**Prompt**: Please quote exactly the lines below from the line containing "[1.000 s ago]" to the line containing "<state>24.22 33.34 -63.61", both lines included, and nothing else.

**Source data**:
******************************
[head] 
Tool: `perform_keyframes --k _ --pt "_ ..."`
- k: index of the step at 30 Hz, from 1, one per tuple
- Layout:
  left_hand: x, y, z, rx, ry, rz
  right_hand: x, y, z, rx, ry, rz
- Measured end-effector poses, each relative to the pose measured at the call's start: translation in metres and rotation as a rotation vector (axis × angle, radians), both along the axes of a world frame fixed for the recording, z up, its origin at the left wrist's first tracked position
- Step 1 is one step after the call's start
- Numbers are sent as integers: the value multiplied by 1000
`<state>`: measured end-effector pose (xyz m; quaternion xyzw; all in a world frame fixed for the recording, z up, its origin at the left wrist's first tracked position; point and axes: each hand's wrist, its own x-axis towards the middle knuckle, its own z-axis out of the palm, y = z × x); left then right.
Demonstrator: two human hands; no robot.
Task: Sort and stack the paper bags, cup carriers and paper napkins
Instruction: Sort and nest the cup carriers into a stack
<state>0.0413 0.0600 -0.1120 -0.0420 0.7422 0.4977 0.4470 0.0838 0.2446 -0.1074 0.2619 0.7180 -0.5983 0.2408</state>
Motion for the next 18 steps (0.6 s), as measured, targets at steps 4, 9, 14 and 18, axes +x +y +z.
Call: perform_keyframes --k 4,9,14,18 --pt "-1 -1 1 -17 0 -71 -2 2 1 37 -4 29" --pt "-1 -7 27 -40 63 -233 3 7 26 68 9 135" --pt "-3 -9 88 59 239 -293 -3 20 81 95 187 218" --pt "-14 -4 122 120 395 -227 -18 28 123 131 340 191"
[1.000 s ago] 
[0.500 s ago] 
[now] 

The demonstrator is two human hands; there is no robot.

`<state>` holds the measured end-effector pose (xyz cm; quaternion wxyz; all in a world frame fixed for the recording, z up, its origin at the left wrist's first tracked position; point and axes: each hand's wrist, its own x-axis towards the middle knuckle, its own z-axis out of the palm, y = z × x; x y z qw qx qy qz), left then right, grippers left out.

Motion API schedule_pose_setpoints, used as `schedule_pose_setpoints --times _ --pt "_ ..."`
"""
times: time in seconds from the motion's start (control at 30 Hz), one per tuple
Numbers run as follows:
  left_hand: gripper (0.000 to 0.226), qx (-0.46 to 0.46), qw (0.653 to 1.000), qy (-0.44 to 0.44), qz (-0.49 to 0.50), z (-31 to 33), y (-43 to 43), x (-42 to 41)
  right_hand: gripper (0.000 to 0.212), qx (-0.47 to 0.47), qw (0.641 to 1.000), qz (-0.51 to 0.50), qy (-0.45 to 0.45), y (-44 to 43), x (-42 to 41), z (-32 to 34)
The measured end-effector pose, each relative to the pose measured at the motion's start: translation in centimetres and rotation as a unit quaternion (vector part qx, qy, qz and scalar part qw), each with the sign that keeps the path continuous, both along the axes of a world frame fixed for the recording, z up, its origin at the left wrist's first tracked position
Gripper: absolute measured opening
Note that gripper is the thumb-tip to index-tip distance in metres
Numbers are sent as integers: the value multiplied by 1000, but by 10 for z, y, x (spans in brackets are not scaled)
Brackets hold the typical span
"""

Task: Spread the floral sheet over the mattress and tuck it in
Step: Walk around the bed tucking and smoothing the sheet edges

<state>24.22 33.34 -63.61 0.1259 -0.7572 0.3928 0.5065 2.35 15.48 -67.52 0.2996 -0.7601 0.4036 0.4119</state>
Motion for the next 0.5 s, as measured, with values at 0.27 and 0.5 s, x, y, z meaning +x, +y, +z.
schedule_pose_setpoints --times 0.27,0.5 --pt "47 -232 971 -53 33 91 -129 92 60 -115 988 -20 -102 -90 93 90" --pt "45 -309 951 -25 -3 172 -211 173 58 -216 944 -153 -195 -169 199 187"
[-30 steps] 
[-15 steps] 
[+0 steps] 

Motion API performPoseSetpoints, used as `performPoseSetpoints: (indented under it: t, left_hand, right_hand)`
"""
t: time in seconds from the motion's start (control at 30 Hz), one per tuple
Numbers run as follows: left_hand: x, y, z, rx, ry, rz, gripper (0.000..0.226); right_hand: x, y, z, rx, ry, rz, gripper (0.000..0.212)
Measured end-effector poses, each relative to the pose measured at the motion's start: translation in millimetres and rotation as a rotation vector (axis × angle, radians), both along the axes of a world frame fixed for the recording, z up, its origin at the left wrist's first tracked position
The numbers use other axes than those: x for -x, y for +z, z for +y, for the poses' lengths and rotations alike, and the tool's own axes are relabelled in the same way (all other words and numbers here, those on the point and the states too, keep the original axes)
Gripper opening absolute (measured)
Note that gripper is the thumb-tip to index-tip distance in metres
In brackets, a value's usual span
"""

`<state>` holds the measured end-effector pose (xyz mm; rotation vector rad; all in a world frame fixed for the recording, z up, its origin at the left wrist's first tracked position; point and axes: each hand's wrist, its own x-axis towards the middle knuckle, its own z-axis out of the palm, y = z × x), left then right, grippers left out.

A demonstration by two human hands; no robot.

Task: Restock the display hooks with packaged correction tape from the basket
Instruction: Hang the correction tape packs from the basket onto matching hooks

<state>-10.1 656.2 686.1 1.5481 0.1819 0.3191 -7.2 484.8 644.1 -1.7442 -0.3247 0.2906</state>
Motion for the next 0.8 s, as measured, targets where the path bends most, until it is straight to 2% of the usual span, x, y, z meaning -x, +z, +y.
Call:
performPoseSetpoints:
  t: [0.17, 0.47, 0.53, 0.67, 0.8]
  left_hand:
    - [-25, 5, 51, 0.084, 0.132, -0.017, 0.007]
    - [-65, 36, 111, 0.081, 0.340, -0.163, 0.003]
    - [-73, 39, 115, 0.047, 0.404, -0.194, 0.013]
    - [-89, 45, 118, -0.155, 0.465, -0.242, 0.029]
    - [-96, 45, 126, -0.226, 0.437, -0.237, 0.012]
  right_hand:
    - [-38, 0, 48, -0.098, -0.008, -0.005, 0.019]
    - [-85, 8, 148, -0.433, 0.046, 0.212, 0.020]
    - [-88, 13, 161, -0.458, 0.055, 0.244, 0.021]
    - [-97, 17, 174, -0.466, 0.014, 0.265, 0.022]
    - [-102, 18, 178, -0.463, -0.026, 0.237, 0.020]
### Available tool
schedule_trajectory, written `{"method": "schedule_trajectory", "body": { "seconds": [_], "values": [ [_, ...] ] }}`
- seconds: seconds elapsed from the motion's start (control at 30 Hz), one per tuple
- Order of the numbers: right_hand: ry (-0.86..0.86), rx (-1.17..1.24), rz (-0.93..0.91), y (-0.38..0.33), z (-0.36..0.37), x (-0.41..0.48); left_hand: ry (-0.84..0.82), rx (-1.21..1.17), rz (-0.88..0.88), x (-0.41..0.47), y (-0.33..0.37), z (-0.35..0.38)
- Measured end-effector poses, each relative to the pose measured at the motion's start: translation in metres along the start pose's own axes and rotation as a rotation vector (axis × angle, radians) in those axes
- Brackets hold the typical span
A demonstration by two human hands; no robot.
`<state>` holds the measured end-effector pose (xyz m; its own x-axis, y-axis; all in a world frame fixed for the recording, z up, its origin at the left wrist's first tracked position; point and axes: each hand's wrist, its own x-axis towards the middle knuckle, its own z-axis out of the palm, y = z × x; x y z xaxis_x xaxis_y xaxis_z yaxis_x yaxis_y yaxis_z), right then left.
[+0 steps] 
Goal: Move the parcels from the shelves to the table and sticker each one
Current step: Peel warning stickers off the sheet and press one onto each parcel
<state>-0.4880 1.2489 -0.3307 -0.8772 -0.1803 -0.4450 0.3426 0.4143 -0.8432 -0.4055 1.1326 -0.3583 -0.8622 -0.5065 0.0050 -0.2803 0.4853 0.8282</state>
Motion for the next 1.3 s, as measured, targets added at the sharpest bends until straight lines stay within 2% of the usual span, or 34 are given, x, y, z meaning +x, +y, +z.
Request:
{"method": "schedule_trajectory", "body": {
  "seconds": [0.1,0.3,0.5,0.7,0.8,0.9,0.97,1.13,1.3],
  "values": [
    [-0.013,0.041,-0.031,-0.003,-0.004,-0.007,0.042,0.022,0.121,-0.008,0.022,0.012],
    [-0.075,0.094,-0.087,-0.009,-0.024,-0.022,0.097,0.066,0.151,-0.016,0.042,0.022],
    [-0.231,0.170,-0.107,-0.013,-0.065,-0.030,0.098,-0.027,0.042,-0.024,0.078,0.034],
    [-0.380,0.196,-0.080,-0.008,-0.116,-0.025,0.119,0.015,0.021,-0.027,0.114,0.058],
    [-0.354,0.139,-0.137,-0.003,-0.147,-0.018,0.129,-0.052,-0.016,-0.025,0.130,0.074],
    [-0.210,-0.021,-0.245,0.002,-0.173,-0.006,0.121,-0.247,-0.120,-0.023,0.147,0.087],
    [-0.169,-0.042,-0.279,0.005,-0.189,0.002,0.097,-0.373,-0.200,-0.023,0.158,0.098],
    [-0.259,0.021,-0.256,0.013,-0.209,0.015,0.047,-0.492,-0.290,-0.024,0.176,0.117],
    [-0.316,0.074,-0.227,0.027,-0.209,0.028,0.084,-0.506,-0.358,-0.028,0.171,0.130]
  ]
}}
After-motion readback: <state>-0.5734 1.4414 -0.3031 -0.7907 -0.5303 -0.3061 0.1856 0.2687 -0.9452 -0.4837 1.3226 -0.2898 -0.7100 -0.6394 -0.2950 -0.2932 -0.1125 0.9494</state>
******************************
**Solution for this task**:
[1.000 s ago] 
[0.500 s ago] 
[now] 

The demonstrator is two human hands; there is no robot.

`<state>` holds the measured end-effector pose (xyz cm; quaternion wxyz; all in a world frame fixed for the recording, z up, its origin at the left wrist's first tracked position; point and axes: each hand's wrist, its own x-axis towards the middle knuckle, its own z-axis out of the palm, y = z × x; x y z qw qx qy qz), left then right, grippers left out.

Motion API schedule_pose_setpoints, used as `schedule_pose_setpoints --times _ --pt "_ ..."`
"""
times: time in seconds from the motion's start (control at 30 Hz), one per tuple
Numbers run as follows:
  left_hand: gripper (0.000 to 0.226), qx (-0.46 to 0.46), qw (0.653 to 1.000), qy (-0.44 to 0.44), qz (-0.49 to 0.50), z (-31 to 33), y (-43 to 43), x (-42 to 41)
  right_hand: gripper (0.000 to 0.212), qx (-0.47 to 0.47), qw (0.641 to 1.000), qz (-0.51 to 0.50), qy (-0.45 to 0.45), y (-44 to 43), x (-42 to 41), z (-32 to 34)
The measured end-effector pose, each relative to the pose measured at the motion's start: translation in centimetres and rotation as a unit quaternion (vector part qx, qy, qz and scalar part qw), each with the sign that keeps the path continuous, both along the axes of a world frame fixed for the recording, z up, its origin at the left wrist's first tracked position
Gripper: absolute measured opening
Note that gripper is the thumb-tip to index-tip distance in metres
Numbers are sent as integers: the value multiplied by 1000, but by 10 for z, y, x (spans in brackets are not scaled)
Brackets hold the typical span
"""

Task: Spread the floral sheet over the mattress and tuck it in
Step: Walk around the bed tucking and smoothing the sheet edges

<state>24.22 33.34 -63.61 0.1259 -0.7572 0.3928 0.5065 2.35 15.48 -67.52 0.2996 -0.7601 0.4036 0.4119</state>

Nothing else is needed to complete the exercise.